L’éclatante réussite économique : la vraie « purification »

Le plus spectaculaire reste cependant le front économique.et son insolente santé ... Alors que beaucoup prédisaient l’effondrement d’Israël sous le poids de la guerre, l’économie affiche une résilience stupéfiante. Après une croissance modeste de 2,9 % en 2025 malgré les chocs, les prévisions pour 2026 oscillent entre 3,3 % et 3,8 % selon la durée des opérations restantes. Le shekel a atteint des sommets historiques face au dollar, les marchés boursiers ont résisté, et le secteur high-tech – cœur battant de l’innovation israélienne – continue d’attirer investissements massifs, notamment dans la cybersécurité, l’IA et les technologies de défense.

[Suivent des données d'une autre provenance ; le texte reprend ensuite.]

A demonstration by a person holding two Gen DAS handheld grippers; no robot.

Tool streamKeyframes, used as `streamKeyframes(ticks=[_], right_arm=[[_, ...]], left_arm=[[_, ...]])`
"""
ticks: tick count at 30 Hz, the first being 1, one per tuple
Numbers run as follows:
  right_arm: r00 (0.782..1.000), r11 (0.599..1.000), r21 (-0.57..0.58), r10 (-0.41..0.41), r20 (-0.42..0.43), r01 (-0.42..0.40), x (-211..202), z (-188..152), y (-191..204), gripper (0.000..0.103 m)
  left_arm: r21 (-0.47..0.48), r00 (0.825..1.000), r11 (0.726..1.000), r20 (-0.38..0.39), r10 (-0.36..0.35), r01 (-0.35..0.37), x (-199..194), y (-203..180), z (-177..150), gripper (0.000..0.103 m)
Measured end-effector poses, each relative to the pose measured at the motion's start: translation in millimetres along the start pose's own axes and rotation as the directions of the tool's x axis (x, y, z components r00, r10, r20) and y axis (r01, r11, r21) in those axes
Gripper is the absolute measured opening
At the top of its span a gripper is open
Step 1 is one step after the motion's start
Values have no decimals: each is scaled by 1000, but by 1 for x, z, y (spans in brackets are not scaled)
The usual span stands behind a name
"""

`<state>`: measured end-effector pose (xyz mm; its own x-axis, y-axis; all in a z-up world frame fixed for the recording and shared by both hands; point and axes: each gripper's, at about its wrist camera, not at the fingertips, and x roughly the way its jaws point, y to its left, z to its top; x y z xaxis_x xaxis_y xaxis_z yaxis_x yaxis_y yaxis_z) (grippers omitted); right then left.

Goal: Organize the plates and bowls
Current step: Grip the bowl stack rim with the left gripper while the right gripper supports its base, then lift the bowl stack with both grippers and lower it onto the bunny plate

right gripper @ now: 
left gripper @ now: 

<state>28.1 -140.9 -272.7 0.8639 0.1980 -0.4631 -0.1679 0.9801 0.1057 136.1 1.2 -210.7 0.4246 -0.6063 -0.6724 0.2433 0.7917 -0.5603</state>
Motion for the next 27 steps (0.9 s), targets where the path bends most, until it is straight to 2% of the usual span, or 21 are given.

Cette performance n’est pas un miracle passager. Elle reflète une société qui refuse l’immobilisme : entreprises qui pivotent, réservistes qui retournent au travail après des mois au front, et un écosystème entrepreneurial qui transforme même les contraintes de guerre en opportunités (exportations militaires record, par exemple). Pendant que certains voisins ou organisations internationales tentent d’isoler Israël économiquement, l’État juif sort renforcé, comme le lépreux guéri qui réintègre le camp plus fort et plus conscient de sa vulnérabilité.


Leçon intemporelle pour aujourd’hui






Tazria-Metzora nous rappelle que la véritable force ne consiste pas à nier la blessure, mais à la diagnostiquer lucidement, à l’isoler quand nécessaire, et à revenir dans la communauté avec une nouvelle clarté.


Israël, entouré d’ennemis qui rêvent de le voir « impur » et exclu, applique cette leçon à l’échelle nationale : il protège ses frontières, soigne ses plaies internes, et continue de bâtir une société créative et prospère.


Dans un Moyen-Orient encore instable, cette double paracha offre un message d’espérance réaliste : même après les pires crises, la purification – morale, sécuritaire et économique – est possible. Israël en apporte la preuve vivante chaque jour. Shabbat shalom.